### [Your task]
Within the records below is a range that opens at the line with "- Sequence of" and closes at the line with "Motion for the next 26". Return that range word for word, both ends included, and only that range.

### [Data items]
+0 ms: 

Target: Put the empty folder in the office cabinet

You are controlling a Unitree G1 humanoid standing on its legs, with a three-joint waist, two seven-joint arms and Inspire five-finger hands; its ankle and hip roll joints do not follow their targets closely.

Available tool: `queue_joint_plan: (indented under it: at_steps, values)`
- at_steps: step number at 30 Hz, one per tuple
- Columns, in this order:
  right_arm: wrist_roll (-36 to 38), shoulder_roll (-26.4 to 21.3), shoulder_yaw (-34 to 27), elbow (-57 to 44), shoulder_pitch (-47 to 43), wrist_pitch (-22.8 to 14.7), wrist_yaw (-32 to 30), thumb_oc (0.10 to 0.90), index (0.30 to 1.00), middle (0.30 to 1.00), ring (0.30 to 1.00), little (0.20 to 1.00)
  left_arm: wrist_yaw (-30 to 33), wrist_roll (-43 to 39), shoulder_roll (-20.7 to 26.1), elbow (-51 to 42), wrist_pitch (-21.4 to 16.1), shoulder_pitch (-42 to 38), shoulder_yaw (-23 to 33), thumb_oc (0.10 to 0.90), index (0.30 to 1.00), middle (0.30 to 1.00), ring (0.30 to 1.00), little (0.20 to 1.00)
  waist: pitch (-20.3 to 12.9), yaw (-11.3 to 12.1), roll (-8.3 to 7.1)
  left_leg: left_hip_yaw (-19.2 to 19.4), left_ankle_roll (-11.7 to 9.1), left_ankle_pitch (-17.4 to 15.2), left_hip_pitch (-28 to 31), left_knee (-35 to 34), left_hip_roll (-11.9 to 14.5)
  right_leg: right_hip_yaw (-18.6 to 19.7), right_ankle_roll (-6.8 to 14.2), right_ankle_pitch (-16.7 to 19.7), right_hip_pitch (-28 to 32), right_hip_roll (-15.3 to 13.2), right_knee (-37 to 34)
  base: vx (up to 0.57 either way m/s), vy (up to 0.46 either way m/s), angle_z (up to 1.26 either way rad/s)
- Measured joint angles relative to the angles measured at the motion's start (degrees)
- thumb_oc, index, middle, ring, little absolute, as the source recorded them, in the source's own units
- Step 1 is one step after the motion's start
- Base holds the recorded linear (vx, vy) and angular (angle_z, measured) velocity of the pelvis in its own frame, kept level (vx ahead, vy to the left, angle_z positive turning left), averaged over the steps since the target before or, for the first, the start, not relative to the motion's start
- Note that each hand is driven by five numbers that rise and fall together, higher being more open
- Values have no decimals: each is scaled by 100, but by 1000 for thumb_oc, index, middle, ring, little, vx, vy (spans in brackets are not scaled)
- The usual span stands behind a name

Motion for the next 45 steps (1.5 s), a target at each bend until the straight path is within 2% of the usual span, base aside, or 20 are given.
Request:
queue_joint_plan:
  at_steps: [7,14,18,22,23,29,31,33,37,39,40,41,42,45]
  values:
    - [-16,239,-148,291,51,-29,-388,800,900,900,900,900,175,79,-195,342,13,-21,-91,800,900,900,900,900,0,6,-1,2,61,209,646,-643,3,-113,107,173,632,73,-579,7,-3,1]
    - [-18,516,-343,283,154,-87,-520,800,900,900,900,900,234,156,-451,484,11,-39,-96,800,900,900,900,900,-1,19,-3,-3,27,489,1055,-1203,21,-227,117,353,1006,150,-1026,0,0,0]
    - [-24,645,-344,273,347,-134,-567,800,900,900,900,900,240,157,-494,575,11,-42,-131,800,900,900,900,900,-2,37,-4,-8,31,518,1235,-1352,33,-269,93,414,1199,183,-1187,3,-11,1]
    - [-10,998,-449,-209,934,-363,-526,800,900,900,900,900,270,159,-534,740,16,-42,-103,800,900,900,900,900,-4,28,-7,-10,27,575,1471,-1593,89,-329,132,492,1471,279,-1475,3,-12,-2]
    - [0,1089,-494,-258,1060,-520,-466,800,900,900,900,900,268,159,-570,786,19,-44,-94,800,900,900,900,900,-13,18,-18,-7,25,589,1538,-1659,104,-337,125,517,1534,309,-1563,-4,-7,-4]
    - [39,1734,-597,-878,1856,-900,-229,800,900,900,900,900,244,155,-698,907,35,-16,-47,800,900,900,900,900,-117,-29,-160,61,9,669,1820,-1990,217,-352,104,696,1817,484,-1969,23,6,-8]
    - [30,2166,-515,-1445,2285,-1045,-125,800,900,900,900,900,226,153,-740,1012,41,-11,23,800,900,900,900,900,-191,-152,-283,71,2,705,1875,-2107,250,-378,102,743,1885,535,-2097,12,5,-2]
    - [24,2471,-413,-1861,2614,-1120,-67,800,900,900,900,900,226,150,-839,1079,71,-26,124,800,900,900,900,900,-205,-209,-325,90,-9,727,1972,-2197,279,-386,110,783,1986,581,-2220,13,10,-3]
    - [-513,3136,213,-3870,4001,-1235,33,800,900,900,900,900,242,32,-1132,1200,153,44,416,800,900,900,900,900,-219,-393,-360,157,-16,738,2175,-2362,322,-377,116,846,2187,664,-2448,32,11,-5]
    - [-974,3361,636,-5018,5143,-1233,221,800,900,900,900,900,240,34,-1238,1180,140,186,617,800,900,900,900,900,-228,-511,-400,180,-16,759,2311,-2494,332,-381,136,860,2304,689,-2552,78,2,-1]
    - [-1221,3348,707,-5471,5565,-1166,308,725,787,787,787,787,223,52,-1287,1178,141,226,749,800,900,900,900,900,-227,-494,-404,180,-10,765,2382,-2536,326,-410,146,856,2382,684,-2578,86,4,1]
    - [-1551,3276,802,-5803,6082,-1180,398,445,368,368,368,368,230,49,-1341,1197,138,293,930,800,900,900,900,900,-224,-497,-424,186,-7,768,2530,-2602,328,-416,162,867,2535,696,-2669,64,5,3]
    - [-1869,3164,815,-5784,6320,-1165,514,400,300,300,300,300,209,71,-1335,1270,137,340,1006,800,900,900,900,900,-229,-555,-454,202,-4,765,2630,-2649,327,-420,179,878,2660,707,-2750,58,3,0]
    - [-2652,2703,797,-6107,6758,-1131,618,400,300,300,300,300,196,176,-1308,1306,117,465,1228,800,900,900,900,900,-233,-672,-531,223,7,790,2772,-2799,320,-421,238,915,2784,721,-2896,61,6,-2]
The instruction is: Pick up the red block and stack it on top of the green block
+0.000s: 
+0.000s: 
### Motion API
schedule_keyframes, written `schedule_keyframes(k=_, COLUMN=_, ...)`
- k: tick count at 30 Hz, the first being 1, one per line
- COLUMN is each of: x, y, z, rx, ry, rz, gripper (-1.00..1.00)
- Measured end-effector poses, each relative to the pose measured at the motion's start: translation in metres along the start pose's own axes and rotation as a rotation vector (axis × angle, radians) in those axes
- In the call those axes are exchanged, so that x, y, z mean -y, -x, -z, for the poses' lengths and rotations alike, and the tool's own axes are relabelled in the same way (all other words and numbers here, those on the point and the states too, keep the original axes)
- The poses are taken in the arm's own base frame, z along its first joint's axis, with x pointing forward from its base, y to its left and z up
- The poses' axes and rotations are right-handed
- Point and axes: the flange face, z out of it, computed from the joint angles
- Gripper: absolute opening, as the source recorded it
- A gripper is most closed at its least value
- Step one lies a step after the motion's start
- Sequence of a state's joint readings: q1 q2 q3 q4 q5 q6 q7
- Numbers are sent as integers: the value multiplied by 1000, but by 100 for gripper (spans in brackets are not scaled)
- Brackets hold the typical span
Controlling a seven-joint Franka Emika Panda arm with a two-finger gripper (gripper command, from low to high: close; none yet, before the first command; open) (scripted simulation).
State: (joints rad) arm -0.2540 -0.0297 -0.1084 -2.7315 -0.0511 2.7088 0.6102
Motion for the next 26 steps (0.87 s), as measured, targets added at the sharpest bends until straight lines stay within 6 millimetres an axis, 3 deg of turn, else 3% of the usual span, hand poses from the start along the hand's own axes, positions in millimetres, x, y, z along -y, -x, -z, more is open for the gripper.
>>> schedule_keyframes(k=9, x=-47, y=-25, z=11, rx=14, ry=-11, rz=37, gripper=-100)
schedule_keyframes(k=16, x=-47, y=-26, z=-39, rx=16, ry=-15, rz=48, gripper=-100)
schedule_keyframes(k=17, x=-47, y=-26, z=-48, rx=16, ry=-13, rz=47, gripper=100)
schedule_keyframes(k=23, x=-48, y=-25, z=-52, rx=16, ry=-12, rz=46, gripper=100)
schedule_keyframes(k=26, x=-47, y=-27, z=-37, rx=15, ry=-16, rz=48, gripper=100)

### [Written reply]
- Sequence of a state's joint readings: q1 q2 q3 q4 q5 q6 q7
- Numbers are sent as integers: the value multiplied by 1000, but by 100 for gripper (spans in brackets are not scaled)
- Brackets hold the typical span
Controlling a seven-joint Franka Emika Panda arm with a two-finger gripper (gripper command, from low to high: close; none yet, before the first command; open) (scripted simulation).
State: (joints rad) arm -0.2540 -0.0297 -0.1084 -2.7315 -0.0511 2.7088 0.6102
Motion for the next 26 steps (0.87 s), as measured, targets added at the sharpest bends until straight lines stay within 6 millimetres an axis, 3 deg of turn, else 3% of the usual span, hand poses from the start along the hand's own axes, positions in millimetres, x, y, z along -y, -x, -z, more is open for the gripper.

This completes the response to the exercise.